### Directions for this task
A picture-free, exact transcript of the entries below is required.

### Study material
*** Block opens ***
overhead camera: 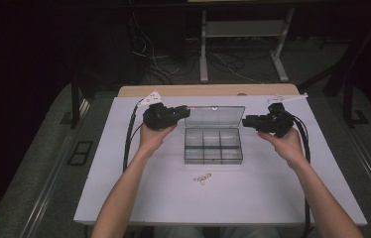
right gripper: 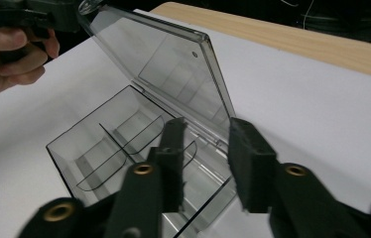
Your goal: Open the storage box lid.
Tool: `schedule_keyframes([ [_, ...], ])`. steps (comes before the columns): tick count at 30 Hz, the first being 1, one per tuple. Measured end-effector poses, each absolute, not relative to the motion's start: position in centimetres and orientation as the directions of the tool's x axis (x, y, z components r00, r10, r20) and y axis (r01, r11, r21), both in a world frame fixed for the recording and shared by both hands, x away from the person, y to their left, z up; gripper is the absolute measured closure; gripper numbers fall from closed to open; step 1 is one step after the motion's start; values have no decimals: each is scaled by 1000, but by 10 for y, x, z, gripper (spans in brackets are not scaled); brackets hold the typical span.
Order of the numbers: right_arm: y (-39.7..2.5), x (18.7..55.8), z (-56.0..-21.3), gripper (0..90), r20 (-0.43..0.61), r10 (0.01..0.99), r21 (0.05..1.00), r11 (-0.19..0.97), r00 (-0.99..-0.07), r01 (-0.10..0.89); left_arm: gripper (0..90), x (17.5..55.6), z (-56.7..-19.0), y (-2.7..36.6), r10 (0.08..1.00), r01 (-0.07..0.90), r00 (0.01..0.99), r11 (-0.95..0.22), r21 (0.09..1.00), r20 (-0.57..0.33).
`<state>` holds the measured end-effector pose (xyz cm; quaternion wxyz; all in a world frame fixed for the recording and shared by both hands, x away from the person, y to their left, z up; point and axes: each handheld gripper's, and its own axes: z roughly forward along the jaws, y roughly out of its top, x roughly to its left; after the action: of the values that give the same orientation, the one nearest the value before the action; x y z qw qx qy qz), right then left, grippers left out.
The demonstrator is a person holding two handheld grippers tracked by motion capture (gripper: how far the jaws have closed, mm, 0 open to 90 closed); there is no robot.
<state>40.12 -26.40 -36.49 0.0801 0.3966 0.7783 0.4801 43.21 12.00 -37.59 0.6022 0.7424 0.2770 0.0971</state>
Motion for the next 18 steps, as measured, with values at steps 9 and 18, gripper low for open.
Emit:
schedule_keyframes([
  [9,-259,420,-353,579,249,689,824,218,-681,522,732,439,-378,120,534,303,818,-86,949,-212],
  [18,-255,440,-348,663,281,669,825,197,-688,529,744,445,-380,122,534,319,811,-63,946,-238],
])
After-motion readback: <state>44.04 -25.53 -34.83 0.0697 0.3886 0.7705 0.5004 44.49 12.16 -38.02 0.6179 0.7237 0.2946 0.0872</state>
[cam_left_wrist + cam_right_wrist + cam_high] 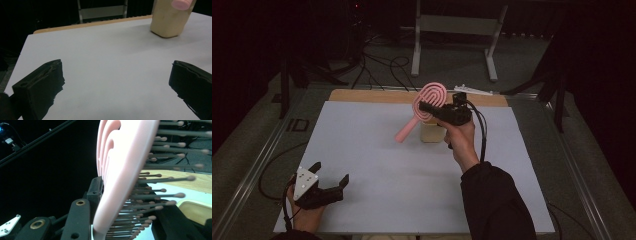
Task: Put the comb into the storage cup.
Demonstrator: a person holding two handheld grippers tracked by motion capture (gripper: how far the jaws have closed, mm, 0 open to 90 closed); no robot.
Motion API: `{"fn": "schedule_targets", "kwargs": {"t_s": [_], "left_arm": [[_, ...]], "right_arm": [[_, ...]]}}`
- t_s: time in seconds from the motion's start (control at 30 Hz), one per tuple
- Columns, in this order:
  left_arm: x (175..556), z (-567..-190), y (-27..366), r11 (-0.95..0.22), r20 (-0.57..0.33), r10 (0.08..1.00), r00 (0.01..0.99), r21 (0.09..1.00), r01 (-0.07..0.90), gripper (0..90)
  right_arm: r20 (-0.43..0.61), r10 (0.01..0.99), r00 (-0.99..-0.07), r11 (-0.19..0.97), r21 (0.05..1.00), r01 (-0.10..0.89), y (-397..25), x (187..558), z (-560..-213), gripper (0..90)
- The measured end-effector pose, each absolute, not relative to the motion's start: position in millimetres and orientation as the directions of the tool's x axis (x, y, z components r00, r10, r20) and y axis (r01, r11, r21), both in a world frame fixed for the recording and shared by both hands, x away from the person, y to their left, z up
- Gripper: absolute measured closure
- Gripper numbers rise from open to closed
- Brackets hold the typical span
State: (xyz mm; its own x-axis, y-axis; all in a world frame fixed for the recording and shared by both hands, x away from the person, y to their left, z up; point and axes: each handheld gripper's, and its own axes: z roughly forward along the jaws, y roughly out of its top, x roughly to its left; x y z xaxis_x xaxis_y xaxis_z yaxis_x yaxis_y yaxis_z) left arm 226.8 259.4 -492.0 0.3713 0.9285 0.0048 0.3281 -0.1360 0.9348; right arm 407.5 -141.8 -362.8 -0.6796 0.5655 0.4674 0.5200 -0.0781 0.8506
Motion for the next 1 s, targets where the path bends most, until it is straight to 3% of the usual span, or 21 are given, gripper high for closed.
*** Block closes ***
### Task solution
overhead camera: 
right gripper: 
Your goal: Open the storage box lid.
Tool: `schedule_keyframes([ [_, ...], ])`. steps (comes before the columns): tick count at 30 Hz, the first being 1, one per tuple. Measured end-effector poses, each absolute, not relative to the motion's start: position in centimetres and orientation as the directions of the tool's x axis (x, y, z components r00, r10, r20) and y axis (r01, r11, r21), both in a world frame fixed for the recording and shared by both hands, x away from the person, y to their left, z up; gripper is the absolute measured closure; gripper numbers fall from closed to open; step 1 is one step after the motion's start; values have no decimals: each is scaled by 1000, but by 10 for y, x, z, gripper (spans in brackets are not scaled); brackets hold the typical span.
Order of the numbers: right_arm: y (-39.7..2.5), x (18.7..55.8), z (-56.0..-21.3), gripper (0..90), r20 (-0.43..0.61), r10 (0.01..0.99), r21 (0.05..1.00), r11 (-0.19..0.97), r00 (-0.99..-0.07), r01 (-0.10..0.89); left_arm: gripper (0..90), x (17.5..55.6), z (-56.7..-19.0), y (-2.7..36.6), r10 (0.08..1.00), r01 (-0.07..0.90), r00 (0.01..0.99), r11 (-0.95..0.22), r21 (0.09..1.00), r20 (-0.57..0.33).
`<state>` holds the measured end-effector pose (xyz cm; quaternion wxyz; all in a world frame fixed for the recording and shared by both hands, x away from the person, y to their left, z up; point and axes: each handheld gripper's, and its own axes: z roughly forward along the jaws, y roughly out of its top, x roughly to its left; after the action: of the values that give the same orientation, the one nearest the value before the action; x y z qw qx qy qz), right then left, grippers left out.
The demonstrator is a person holding two handheld grippers tracked by motion capture (gripper: how far the jaws have closed, mm, 0 open to 90 closed); there is no robot.
<state>40.12 -26.40 -36.49 0.0801 0.3966 0.7783 0.4801 43.21 12.00 -37.59 0.6022 0.7424 0.2770 0.0971</state>
Motion for the next 18 steps, as measured, with values at steps 9 and 18, gripper low for open.
Emit:
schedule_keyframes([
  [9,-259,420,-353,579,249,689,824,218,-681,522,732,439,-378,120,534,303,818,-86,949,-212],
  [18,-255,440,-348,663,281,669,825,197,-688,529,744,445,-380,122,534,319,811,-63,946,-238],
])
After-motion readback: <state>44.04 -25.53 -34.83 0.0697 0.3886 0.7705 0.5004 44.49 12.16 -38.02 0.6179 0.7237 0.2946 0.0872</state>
[cam_left_wrist + cam_right_wrist + cam_high] 
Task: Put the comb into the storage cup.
Demonstrator: a person holding two handheld grippers tracked by motion capture (gripper: how far the jaws have closed, mm, 0 open to 90 closed); no robot.
Motion API: `{"fn": "schedule_targets", "kwargs": {"t_s": [_], "left_arm": [[_, ...]], "right_arm": [[_, ...]]}}`
- t_s: time in seconds from the motion's start (control at 30 Hz), one per tuple
- Columns, in this order:
  left_arm: x (175..556), z (-567..-190), y (-27..366), r11 (-0.95..0.22), r20 (-0.57..0.33), r10 (0.08..1.00), r00 (0.01..0.99), r21 (0.09..1.00), r01 (-0.07..0.90), gripper (0..90)
  right_arm: r20 (-0.43..0.61), r10 (0.01..0.99), r00 (-0.99..-0.07), r11 (-0.19..0.97), r21 (0.05..1.00), r01 (-0.10..0.89), y (-397..25), x (187..558), z (-560..-213), gripper (0..90)
- The measured end-effector pose, each absolute, not relative to the motion's start: position in millimetres and orientation as the directions of the tool's x axis (x, y, z components r00, r10, r20) and y axis (r01, r11, r21), both in a world frame fixed for the recording and shared by both hands, x away from the person, y to their left, z up
- Gripper: absolute measured closure
- Gripper numbers rise from open to closed
- Brackets hold the typical span
State: (xyz mm; its own x-axis, y-axis; all in a world frame fixed for the recording and shared by both hands, x away from the person, y to their left, z up; point and axes: each handheld gripper's, and its own axes: z roughly forward along the jaws, y roughly out of its top, x roughly to its left; x y z xaxis_x xaxis_y xaxis_z yaxis_x yaxis_y yaxis_z) left arm 226.8 259.4 -492.0 0.3713 0.9285 0.0048 0.3281 -0.1360 0.9348; right arm 407.5 -141.8 -362.8 -0.6796 0.5655 0.4674 0.5200 -0.0781 0.8506
Motion for the next 1 s, targets where the path bends most, until it is straight to 3% of the usual span, or 21 are given, gripper high for closed.

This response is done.